◆ Data for the task
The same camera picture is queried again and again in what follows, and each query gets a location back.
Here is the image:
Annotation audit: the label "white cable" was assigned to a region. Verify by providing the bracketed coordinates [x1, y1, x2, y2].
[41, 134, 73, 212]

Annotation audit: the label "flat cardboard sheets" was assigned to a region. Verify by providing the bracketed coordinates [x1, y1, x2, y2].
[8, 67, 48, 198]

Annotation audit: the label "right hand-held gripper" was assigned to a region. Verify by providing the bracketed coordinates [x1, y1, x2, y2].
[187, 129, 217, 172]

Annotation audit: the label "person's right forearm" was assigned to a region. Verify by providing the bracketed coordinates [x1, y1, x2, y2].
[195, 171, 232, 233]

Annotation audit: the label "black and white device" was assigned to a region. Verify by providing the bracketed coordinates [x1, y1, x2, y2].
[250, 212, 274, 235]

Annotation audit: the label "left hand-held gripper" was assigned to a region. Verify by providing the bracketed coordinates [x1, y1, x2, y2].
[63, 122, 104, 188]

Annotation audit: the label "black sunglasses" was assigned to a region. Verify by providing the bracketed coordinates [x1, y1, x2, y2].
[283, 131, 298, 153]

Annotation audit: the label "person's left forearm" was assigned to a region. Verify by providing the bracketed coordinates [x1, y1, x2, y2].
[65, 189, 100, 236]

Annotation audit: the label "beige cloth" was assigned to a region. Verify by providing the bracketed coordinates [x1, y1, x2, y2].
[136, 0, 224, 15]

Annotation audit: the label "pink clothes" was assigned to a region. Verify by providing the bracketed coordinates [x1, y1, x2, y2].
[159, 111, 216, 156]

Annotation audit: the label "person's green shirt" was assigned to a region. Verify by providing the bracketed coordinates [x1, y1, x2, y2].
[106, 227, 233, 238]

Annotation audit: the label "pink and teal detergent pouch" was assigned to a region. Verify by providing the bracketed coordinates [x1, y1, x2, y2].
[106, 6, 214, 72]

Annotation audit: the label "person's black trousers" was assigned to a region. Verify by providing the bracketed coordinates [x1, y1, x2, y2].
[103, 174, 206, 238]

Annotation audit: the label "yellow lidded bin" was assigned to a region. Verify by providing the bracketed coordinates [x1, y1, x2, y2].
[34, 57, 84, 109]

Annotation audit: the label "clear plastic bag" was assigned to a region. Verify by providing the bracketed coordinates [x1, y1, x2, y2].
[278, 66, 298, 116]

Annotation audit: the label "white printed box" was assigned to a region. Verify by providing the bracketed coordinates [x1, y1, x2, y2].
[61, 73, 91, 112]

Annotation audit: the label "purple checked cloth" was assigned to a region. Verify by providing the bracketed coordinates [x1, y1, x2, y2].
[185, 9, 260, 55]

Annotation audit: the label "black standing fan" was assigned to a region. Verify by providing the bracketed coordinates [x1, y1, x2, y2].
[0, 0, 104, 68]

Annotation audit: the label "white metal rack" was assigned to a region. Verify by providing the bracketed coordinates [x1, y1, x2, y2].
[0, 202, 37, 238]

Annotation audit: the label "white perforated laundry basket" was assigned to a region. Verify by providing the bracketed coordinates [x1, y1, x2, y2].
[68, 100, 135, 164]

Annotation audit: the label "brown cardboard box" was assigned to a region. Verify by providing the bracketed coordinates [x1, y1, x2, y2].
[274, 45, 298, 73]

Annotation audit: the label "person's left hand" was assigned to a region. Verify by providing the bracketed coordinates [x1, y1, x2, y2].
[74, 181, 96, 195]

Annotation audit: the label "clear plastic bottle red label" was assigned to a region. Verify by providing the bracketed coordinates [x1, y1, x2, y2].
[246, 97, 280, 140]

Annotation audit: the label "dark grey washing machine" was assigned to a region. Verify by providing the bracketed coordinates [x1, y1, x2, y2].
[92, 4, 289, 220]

--

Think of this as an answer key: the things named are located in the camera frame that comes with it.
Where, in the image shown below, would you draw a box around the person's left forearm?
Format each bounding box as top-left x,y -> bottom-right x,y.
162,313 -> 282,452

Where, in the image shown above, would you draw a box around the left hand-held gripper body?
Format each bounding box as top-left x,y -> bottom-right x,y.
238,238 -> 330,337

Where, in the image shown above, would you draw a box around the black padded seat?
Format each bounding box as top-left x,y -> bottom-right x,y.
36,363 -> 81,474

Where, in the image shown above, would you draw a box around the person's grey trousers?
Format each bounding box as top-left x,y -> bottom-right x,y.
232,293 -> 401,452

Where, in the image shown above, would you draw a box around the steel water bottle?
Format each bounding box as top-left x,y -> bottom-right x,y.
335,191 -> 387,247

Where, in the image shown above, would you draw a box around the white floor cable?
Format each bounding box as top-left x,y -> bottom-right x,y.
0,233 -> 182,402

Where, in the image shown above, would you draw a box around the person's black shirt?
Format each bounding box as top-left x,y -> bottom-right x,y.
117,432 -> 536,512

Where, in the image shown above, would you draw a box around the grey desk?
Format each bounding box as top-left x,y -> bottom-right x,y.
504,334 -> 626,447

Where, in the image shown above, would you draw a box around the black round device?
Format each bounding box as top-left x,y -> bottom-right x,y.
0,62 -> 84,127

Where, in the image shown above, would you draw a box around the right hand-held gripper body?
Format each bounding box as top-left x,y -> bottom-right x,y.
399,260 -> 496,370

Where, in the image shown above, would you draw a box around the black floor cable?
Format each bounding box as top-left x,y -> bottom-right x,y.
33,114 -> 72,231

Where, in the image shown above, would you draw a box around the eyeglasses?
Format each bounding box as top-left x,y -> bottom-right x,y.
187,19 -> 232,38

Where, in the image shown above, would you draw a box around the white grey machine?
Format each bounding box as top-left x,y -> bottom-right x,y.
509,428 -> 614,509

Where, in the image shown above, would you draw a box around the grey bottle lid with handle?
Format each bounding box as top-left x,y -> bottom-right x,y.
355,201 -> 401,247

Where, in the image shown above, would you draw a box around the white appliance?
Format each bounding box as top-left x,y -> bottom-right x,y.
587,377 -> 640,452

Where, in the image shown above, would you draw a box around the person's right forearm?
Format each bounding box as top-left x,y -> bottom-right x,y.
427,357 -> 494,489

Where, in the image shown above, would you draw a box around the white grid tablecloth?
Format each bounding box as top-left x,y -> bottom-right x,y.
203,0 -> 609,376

...

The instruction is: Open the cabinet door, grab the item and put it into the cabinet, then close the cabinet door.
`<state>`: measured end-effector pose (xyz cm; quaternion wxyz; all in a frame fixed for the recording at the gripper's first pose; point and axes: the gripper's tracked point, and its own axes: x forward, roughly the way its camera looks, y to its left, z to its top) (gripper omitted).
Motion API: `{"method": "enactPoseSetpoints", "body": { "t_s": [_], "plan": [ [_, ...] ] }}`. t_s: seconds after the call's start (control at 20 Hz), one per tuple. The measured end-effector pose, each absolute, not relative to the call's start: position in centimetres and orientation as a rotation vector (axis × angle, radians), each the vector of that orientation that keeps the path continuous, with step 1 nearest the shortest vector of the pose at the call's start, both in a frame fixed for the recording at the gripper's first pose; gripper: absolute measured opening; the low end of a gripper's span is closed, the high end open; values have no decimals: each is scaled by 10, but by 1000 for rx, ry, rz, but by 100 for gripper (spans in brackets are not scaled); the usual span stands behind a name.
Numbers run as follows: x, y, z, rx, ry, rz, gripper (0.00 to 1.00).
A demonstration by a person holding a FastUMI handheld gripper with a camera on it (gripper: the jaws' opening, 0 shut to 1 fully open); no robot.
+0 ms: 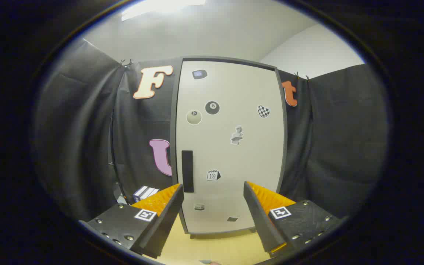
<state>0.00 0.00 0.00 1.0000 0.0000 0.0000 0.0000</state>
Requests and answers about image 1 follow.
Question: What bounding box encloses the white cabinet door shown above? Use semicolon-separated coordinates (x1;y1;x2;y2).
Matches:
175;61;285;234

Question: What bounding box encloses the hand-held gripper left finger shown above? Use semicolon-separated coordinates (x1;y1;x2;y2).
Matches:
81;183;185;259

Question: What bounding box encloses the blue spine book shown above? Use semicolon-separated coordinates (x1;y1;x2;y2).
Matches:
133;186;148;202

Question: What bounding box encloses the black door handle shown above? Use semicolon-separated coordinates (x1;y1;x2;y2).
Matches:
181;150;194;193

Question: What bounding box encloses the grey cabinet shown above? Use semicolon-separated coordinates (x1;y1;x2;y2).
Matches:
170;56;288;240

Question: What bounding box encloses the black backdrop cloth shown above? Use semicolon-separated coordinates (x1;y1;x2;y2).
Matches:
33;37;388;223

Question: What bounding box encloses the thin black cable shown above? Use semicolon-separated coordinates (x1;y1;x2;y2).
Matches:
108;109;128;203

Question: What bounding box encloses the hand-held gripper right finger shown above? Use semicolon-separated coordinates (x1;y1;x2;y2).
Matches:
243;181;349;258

◆ Directions for this task
Please return the data above exactly as it stands from the line with "behind a name." to the line with "Requests and answers about image 1 follow.", keeping both of those lines but none of the pictures.

◆ Result
Motion API: `{"method": "enactPoseSetpoints", "body": { "t_s": [_], "plan": [ [_, ...] ] }}`. t_s: seconds after the call's start (control at 20 Hz), one per tuple. The measured end-effector pose, each absolute, not relative to the call's start: position in centimetres and orientation as a rotation vector (axis × angle, radians), each the vector of that orientation that keeps the path continuous, with step 1 nearest the shortest vector of the pose at the call's start, both in a frame fixed for the recording at the gripper's first pose; gripper: absolute measured opening; the low end of a gripper's span is closed, the high end open; values have no decimals: each is scaled by 10, but by 1000 for rx, ry, rz, but by 100 for gripper (spans in brackets are not scaled); the usual span stands behind a name.
Numbers run as follows: x, y, z, rx, ry, rz, gripper (0.00 to 1.00).
A demonstration by a person holding a FastUMI handheld gripper with a camera on it (gripper: the jaws' opening, 0 shut to 1 fully open); no robot.
+0 ms: 
<state>0.00 0.00 0.00 1.0000 0.0000 0.0000 0.0000</state>
Requests and answers about image 1 follow.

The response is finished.